▶ Work instruction: Return each line in the records below that includes "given".

----

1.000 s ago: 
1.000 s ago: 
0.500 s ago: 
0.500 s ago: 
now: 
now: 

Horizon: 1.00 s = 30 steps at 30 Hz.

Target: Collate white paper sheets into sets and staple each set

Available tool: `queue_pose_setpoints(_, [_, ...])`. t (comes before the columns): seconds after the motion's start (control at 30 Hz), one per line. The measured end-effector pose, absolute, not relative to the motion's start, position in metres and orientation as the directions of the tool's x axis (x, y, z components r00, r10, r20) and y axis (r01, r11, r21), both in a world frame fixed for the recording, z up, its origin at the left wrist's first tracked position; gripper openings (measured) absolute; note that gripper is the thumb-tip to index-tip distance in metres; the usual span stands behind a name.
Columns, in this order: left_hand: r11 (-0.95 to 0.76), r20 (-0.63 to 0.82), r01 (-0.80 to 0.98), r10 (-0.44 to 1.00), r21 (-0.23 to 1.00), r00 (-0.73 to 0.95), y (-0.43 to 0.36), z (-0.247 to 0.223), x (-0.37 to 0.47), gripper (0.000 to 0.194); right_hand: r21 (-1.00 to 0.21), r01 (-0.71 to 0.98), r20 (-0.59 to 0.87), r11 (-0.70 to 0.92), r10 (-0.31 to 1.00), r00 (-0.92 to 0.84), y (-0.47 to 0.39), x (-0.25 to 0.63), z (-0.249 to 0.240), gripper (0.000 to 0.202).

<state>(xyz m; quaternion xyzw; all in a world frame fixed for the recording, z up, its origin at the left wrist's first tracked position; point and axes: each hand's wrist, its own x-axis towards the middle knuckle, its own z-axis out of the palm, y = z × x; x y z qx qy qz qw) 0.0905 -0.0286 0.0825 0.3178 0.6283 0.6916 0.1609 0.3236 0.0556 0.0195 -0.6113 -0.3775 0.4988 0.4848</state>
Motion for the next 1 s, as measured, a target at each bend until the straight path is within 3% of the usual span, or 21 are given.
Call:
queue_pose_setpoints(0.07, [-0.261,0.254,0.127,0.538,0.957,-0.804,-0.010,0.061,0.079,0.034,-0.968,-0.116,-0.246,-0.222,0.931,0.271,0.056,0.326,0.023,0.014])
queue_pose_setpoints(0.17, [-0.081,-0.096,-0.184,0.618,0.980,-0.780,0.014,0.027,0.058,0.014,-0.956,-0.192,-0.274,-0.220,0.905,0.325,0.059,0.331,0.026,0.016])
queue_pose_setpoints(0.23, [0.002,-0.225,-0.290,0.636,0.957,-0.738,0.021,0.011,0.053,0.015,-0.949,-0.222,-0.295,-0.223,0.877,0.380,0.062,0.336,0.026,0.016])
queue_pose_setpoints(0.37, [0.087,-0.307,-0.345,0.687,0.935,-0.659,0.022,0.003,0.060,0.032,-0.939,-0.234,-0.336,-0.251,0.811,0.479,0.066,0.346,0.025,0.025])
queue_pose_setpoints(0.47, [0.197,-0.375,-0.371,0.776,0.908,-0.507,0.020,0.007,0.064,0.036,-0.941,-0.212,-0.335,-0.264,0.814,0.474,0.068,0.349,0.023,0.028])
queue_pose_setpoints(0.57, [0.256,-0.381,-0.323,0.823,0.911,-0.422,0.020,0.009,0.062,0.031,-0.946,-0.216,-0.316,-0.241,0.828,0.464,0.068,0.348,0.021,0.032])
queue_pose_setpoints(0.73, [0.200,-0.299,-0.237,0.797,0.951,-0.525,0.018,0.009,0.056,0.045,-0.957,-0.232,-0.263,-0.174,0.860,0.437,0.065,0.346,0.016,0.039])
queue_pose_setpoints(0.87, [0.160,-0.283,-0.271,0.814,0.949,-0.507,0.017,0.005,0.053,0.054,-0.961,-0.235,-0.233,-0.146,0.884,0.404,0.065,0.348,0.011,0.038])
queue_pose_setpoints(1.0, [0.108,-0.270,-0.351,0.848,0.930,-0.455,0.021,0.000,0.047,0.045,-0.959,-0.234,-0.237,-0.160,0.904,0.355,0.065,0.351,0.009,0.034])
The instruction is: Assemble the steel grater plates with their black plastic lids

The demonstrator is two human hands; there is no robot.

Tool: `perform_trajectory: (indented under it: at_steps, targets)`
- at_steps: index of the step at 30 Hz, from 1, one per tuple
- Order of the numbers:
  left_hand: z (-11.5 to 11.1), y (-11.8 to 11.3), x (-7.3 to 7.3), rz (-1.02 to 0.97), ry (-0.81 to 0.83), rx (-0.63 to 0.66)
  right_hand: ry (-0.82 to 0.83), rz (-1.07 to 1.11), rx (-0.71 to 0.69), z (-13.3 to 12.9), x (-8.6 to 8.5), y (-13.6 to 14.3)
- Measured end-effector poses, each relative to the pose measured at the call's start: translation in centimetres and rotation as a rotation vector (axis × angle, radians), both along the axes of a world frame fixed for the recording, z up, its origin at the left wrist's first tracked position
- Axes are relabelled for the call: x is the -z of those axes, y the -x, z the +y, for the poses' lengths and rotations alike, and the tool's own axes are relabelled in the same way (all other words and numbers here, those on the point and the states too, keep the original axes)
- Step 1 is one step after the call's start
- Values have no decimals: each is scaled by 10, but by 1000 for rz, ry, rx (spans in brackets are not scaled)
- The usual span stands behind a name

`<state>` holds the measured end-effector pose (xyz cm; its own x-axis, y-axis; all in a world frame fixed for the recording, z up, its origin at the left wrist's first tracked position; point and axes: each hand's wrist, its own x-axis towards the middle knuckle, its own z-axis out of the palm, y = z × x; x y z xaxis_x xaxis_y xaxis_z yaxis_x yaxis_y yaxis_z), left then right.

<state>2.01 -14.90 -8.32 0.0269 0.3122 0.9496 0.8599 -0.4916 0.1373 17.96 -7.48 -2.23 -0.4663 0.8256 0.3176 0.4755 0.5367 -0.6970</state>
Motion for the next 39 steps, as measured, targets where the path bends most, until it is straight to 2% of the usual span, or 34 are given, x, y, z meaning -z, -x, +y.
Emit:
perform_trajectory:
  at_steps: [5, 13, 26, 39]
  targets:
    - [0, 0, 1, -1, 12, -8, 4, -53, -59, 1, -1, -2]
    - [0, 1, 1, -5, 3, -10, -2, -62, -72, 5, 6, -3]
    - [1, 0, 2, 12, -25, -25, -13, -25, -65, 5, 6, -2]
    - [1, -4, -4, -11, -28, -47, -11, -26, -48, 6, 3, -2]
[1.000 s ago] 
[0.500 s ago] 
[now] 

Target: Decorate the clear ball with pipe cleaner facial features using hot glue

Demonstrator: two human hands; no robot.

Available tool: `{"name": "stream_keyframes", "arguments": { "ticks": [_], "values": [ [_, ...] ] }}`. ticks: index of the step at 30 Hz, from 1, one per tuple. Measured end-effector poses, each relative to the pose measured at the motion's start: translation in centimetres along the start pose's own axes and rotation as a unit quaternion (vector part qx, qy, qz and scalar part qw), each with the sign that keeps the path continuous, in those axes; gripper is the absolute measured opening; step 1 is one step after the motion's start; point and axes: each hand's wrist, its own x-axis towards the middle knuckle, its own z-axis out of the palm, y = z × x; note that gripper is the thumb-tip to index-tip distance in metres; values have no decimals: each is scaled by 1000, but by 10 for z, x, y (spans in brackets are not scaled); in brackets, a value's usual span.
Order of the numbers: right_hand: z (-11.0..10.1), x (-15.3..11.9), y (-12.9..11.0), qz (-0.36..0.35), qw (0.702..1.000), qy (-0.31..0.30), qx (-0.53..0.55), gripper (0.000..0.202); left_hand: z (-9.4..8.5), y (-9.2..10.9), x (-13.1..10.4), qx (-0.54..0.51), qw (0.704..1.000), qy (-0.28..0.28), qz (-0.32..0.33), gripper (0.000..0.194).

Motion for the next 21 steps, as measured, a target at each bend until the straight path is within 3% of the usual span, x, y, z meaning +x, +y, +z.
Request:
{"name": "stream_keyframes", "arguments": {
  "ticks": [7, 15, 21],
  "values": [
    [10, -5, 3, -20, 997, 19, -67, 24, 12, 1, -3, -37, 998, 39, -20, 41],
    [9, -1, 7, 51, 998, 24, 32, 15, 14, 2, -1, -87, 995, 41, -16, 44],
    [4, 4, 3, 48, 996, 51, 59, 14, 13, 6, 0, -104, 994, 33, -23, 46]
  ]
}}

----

▶ Expected answer:
Motion for the next 1 s, as measured, a target at each bend until the straight path is within 3% of the usual span, or 21 are given.
Motion for the next 39 steps, as measured, targets where the path bends most, until it is straight to 2% of the usual span, or 34 are given, x, y, z meaning -z, -x, +y.

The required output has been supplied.